So weit die Ausgangslage. In den eineinhalb Stunden Spielzeit tauchen zahlreiche Familienkonflikte auf. Charaktere und Ansichten prallen aufeinander. "Bibi Sara Kali" wechselt stetig zwischen Tragik und Komik, zwischen schmerzhaften Erinnerungen an Diskriminierungen in den Kindheitstagen vor der Migration und an die schwierige erste Zeit in Wien, erzählt von Identitätsverlust, Rassismus und Nationalismus. Der in Boljevac lebende Cousin Marcos ist besessen von der Vorstellung einer besseren Zukunft in der EU. Er sorgt für Serbiens Beitritt vor, indem er sein Landstück fortwährend erweitert und hofft auf eine Wertsteigerung, wenn es dann "EU-Boden" sein wird... Wenn es hart auf hart kommt, scheut er nicht davor zurück, seinen Besitz mit dem Gewehr zu verteidigen.

   Mit viel Humor beschreiben Simonida Selimović und Ibrahim Amir, welche Regeln während der Vorbereitungen für die Beerdigung zu befolgen sind. Dass die drei Schwestern mit unzähligen unbekannten Traditionen und Ritualen konfrontiert werden, ist nicht verwunderlich. Unter anderem weiht sie Tante Dragoslave ein, dass die Zahl der am Leichenschmaus Beteiligten eine ungerade sein soll – ein Gesetz, das man einfach so hinnehmen muss. Snežanas Ehemann Taiye wäre einer zu viel. Sukzessive machen die einander seit Jahren entfremdeten Geschwister unerwartete Entdeckungen über die Vergangenheit der Mutter, aber auch über sich selbst. Vor allem dann, wenn auf Jelenas letzten Wunsch hin Melisa das Zubereiten des Kolac übernehmen soll.

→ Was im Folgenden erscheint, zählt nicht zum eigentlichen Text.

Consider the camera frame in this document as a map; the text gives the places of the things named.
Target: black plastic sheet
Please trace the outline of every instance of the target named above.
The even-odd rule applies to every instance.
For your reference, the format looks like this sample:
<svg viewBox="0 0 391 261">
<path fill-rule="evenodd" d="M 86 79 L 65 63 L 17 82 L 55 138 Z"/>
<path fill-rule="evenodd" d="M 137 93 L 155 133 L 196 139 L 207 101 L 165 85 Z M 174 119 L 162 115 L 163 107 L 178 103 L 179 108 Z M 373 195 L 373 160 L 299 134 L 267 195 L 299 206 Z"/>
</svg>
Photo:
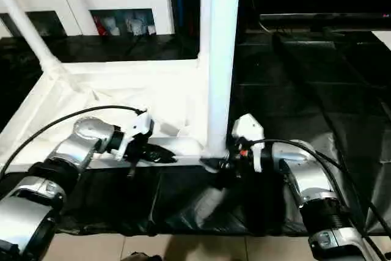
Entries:
<svg viewBox="0 0 391 261">
<path fill-rule="evenodd" d="M 52 50 L 64 61 L 80 59 L 83 53 L 88 59 L 98 51 L 110 52 L 101 39 L 89 40 L 94 45 L 78 53 L 66 51 L 80 47 L 72 38 Z M 107 46 L 126 52 L 119 39 L 113 42 Z M 144 49 L 135 46 L 131 52 L 147 59 L 147 48 L 153 45 L 157 59 L 167 57 L 165 52 L 170 58 L 195 57 L 191 42 L 179 49 L 173 44 L 146 40 Z M 111 58 L 109 53 L 99 61 Z M 390 60 L 390 51 L 369 32 L 246 36 L 235 51 L 230 125 L 249 112 L 263 125 L 267 138 L 308 141 L 344 164 L 360 193 L 372 199 L 386 221 L 391 220 Z M 331 169 L 355 220 L 370 234 L 383 234 L 350 184 Z M 279 174 L 222 179 L 224 175 L 201 167 L 143 167 L 133 179 L 127 173 L 88 170 L 70 197 L 59 230 L 78 235 L 306 234 Z M 8 175 L 0 183 L 0 196 L 21 176 Z"/>
</svg>

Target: tiled floor
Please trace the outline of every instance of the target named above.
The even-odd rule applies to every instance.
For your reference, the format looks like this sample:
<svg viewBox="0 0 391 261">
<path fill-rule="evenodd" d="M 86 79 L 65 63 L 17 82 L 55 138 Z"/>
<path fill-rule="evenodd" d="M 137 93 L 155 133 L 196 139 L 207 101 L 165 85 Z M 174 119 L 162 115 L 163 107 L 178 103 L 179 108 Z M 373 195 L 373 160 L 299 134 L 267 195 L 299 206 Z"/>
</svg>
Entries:
<svg viewBox="0 0 391 261">
<path fill-rule="evenodd" d="M 374 240 L 383 252 L 391 251 L 391 242 L 387 238 L 376 237 Z M 167 261 L 313 260 L 307 238 L 56 235 L 43 261 L 119 261 L 133 252 L 160 255 Z"/>
</svg>

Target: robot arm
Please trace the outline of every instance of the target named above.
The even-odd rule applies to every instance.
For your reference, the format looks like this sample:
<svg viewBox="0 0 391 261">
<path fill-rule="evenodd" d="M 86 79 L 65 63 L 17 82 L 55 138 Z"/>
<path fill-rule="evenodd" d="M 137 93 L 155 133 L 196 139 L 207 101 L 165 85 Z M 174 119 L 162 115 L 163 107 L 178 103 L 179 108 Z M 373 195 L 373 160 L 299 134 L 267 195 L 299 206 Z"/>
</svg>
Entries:
<svg viewBox="0 0 391 261">
<path fill-rule="evenodd" d="M 286 143 L 248 148 L 246 143 L 263 139 L 261 125 L 250 115 L 236 121 L 232 135 L 238 138 L 235 154 L 251 160 L 254 171 L 283 172 L 307 229 L 309 245 L 317 260 L 373 260 L 361 234 L 351 224 L 320 163 L 306 151 Z M 310 150 L 313 147 L 302 141 Z"/>
<path fill-rule="evenodd" d="M 0 201 L 0 260 L 40 260 L 49 246 L 60 211 L 94 153 L 125 150 L 132 155 L 147 142 L 153 121 L 139 115 L 130 135 L 100 119 L 79 119 L 72 134 L 44 162 L 35 163 Z"/>
</svg>

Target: white tube
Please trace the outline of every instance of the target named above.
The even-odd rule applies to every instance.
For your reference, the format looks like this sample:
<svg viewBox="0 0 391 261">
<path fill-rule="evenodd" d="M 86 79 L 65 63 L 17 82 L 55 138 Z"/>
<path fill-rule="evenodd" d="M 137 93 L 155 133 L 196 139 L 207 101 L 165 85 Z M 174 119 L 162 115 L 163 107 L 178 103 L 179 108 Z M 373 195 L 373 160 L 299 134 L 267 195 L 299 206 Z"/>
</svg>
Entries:
<svg viewBox="0 0 391 261">
<path fill-rule="evenodd" d="M 56 63 L 56 57 L 53 56 L 41 36 L 38 34 L 31 20 L 27 17 L 25 12 L 20 8 L 15 0 L 1 0 L 7 7 L 13 22 L 17 25 L 19 31 L 26 39 L 31 49 L 38 57 L 42 70 L 46 64 L 53 65 Z"/>
<path fill-rule="evenodd" d="M 224 156 L 226 153 L 238 2 L 211 0 L 207 137 L 207 149 L 211 156 Z"/>
</svg>

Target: glass cabinet door
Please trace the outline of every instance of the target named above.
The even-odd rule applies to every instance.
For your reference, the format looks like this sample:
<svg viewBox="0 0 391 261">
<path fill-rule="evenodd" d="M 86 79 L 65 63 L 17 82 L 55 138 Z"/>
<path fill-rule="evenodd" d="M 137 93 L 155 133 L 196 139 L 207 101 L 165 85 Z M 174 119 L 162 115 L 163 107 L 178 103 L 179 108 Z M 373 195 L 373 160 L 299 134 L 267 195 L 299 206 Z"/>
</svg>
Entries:
<svg viewBox="0 0 391 261">
<path fill-rule="evenodd" d="M 26 12 L 26 14 L 41 36 L 60 37 L 67 35 L 56 12 Z M 13 37 L 22 37 L 8 13 L 0 13 L 0 18 Z"/>
<path fill-rule="evenodd" d="M 99 35 L 152 35 L 156 33 L 152 9 L 90 11 Z"/>
</svg>

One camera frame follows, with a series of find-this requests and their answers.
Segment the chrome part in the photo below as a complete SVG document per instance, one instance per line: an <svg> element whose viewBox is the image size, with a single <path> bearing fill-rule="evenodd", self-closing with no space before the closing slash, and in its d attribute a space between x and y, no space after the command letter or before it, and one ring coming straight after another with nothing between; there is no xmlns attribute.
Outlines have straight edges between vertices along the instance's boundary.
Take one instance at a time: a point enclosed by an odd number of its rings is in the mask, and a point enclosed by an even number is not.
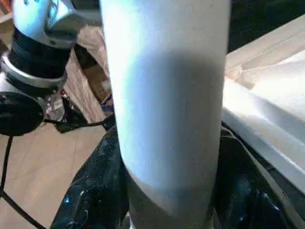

Um die Tradition des Festtags der Bibi Sara Kali zu erhalten, wird das Backen des speziellen Brotes immer von jemandem anderen ausgerichtet. Dass dies der mittleren Schwester zugesprochen wird, kommt bei der ältesten Tochter Snežana überhaupt nicht gut an. Eifersüchtig fühlt sie sich von der Mutter im Stich gelassen. "113 Kartoffeln, 5 kg Zwiebeln und 137 Knoblauchzehen schälen", sollen ihr Anteil an der Vorbereitung des Leichenschmauses sein. Denn in Serbien feiert man ausgelassener. Am Ende führen Simonida Selimovićs Recherchen zu der hinduistischen Göttin Kali, einer Figur, die auf die Schattenseiten verweist, gilt sie doch als Göttin des Todes und der Zerstörung, aber auch der Erneuerung.

   Bei Regisseurin Nina Kusturica setzt die Handlung am Busbahnhof in Wien Erdberg ein. Doch dann wechselt die Kamera (Marie Zahir) von der realitätsbezogenen Anschaulichkeit in den Theaterraum des Werk X-Petersplatzes. Halbdurchsichtige Vorhänge verleihen dem Ambiente einen heimeligen und behaglichen Charme. Außerdem erlauben sie Corona-konforme Berührungen oder lassen sich leicht in ein Kopftuch verwandeln. Die vom rumänisch-österreichischen Pianisten Adrian Coriolan Gaspar komponierte Musik unterstreicht die Stimmung eines jeden Moments wundervoll; die subtil eingesetzte Beleuchtung erzeugt eine mysteriöse Atmosphäre. Auf grandiose Film- und Theatereffekte wird verzichtet. Obgleich wichtige sozialpoltische Themen angesprochen werden, wirkt das Ganze verspielt charmant und poetisch raffiniert verpackt. "Bibi Sara Kali" besticht durch präzise Darsteller, einen klugen Text und eine bemerkenswerte Umsetzung.